At the time, the #freethenipple movement was gaining momentum. It was controversial, and my friends and I started to discuss this topic in the boarding house. I started wearing a bra less frequently.
Then there was an incident where everyone from the boarding house went to the school pool because of the intense heat that day. We were only allowed to go with a boarding-house assistant to the pool. We all got dressed and were ready to go when the assistant suddenly said: ‘Girls, you have to put on a shirt when you go to the pool.’ We were being told as girls to cover our bodies as it would make the boys feel uncomfortable.
That day four of my friends and I decided to go braless for the rest of our school year. Going from padded bras to letting my boobs stand completely free was quite a change, even uncomfortable at first. I felt exposed with my nipples visible through my shirt, but after a while I started to feel a strange confidence that I’ve never felt before.
The next thing that happened was we were called in one evening and addressed for not wearing bras to the dining hall. The boys had complained. This enraged me even more: I was not going to hide my natural body for the sake of the boys. We stuck it out and got through the year, although the school didn’t like it.

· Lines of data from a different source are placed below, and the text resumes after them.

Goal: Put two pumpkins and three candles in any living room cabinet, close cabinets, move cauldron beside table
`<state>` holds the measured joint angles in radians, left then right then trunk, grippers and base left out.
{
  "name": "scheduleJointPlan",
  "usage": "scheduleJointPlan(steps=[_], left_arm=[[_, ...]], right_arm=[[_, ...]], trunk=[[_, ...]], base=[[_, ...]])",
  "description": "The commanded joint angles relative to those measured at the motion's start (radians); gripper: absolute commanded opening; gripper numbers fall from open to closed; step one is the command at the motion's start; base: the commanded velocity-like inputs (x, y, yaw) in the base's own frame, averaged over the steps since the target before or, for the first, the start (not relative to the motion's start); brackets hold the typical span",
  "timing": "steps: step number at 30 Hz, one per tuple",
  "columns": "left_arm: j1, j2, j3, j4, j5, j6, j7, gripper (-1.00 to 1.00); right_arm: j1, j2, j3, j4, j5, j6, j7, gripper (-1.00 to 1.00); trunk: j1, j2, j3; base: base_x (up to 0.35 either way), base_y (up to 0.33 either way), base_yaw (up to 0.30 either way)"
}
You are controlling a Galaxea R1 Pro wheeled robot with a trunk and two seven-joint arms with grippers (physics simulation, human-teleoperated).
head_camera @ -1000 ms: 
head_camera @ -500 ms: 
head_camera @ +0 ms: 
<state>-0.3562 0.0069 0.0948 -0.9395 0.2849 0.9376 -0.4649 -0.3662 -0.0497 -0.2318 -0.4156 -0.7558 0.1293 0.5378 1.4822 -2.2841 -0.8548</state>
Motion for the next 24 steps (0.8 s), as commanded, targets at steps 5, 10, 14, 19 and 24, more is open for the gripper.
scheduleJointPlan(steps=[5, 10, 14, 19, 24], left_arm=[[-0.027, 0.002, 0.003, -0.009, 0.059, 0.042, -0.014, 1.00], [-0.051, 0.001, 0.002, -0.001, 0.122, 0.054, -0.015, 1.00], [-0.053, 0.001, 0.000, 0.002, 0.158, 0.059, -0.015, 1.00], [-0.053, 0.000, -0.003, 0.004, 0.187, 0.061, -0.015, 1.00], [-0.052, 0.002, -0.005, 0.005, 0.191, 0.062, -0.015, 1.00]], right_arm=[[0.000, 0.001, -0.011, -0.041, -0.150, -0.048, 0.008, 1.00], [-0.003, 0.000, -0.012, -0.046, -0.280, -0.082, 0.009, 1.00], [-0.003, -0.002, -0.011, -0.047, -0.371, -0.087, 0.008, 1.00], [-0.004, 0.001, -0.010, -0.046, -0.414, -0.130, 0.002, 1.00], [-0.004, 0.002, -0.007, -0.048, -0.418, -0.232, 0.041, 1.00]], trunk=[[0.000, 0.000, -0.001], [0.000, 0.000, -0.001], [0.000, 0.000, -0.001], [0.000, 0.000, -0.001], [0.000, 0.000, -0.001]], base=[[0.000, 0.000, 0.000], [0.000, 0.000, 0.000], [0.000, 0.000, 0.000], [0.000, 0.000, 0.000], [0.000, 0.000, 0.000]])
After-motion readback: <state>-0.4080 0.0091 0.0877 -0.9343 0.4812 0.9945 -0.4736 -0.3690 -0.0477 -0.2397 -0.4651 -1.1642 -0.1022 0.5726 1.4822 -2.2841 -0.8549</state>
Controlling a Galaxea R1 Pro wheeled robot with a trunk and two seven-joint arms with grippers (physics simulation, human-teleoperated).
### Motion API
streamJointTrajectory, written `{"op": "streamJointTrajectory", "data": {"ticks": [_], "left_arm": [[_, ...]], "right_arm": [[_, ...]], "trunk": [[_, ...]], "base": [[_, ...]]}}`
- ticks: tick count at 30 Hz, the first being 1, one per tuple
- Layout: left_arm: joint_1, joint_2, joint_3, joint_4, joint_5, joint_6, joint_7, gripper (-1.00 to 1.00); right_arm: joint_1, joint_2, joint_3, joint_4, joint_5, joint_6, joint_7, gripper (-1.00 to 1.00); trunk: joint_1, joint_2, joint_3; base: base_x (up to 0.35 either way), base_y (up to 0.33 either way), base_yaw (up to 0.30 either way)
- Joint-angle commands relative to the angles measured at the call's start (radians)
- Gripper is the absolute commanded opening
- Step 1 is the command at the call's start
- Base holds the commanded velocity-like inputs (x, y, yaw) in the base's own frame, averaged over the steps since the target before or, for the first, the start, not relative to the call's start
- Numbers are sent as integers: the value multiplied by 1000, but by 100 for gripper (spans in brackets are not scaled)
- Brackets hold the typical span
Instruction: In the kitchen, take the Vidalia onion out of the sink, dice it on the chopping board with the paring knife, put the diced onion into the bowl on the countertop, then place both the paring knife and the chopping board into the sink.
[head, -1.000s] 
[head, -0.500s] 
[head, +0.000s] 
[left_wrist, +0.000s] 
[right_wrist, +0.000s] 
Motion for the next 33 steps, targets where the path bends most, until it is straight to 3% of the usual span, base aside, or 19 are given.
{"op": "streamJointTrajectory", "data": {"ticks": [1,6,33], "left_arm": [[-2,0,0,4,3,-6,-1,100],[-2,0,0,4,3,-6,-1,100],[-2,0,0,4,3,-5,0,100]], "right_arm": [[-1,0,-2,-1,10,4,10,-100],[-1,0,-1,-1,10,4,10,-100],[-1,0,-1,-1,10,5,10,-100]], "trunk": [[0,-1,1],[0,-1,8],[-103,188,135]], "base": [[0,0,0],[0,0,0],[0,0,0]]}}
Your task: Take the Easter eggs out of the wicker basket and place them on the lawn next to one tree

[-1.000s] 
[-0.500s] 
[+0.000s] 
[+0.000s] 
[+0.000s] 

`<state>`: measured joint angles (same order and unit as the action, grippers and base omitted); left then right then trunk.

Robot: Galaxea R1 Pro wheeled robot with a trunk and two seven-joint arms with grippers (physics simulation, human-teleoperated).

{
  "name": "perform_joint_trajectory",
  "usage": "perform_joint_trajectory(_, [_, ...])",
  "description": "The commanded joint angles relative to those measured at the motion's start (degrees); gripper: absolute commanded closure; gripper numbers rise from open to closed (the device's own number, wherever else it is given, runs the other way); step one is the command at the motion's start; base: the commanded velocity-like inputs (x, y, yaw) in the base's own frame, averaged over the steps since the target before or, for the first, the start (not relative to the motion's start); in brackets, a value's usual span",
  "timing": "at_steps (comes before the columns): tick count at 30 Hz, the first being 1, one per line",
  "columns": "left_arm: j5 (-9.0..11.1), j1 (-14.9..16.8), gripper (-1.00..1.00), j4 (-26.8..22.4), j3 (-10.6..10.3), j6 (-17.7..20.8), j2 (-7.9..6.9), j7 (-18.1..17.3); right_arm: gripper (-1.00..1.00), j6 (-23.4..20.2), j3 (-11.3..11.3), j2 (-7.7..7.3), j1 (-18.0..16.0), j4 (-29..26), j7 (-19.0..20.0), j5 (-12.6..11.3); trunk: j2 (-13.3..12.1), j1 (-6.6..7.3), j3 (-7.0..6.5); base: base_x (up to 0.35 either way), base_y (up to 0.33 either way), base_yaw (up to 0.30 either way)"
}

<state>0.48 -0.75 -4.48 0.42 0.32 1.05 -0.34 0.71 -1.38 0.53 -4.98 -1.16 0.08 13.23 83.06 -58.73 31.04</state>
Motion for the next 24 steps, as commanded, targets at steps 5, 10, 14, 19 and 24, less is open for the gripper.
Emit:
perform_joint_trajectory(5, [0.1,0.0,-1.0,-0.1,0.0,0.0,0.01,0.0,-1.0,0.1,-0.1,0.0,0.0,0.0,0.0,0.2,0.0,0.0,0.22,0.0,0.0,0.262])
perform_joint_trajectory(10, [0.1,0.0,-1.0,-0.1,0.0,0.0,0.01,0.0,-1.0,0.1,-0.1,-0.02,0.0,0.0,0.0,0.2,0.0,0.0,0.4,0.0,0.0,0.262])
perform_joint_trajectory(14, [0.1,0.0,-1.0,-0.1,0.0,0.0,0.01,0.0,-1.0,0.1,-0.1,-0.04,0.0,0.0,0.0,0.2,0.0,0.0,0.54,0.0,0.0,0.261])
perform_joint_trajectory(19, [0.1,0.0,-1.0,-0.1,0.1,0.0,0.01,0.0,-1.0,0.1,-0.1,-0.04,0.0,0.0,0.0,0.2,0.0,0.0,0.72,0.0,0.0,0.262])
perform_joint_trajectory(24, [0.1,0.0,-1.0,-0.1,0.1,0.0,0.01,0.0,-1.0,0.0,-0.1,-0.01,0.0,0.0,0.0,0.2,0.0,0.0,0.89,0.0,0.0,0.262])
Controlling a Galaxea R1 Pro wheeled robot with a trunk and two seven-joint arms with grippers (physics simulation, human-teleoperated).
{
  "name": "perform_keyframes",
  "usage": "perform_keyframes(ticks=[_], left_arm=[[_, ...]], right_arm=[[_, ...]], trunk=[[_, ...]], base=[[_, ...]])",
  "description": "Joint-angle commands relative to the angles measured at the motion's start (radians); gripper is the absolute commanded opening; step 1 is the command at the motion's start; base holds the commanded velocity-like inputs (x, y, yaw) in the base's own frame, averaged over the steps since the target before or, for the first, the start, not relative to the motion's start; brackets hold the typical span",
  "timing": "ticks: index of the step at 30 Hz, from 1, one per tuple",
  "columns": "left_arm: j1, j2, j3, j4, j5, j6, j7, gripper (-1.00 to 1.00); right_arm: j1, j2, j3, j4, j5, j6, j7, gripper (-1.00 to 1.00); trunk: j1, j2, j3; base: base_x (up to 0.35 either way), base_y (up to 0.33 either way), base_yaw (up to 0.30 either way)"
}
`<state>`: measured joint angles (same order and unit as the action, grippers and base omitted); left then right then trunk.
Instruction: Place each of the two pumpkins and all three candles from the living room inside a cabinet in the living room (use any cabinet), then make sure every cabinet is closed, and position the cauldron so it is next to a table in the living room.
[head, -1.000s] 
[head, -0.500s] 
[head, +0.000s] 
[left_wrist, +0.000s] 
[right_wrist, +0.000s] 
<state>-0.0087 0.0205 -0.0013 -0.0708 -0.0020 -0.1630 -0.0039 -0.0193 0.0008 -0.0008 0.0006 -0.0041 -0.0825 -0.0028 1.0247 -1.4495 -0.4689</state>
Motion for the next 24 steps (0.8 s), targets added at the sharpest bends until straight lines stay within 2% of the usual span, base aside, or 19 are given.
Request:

Going braless was one of the best decisions I’ve made. I don’t feel restricted in my movements or trapped any more. It wasn’t just about not wearing a bra, but also getting over my own insecurities about my breasts. We are constantly bombarded with images of perky large breasts but for many of us, this isn’t the reality. Although I’m much more confident without a bra now, I still have to reassure myself from time to time that my breasts are perfect the way they are.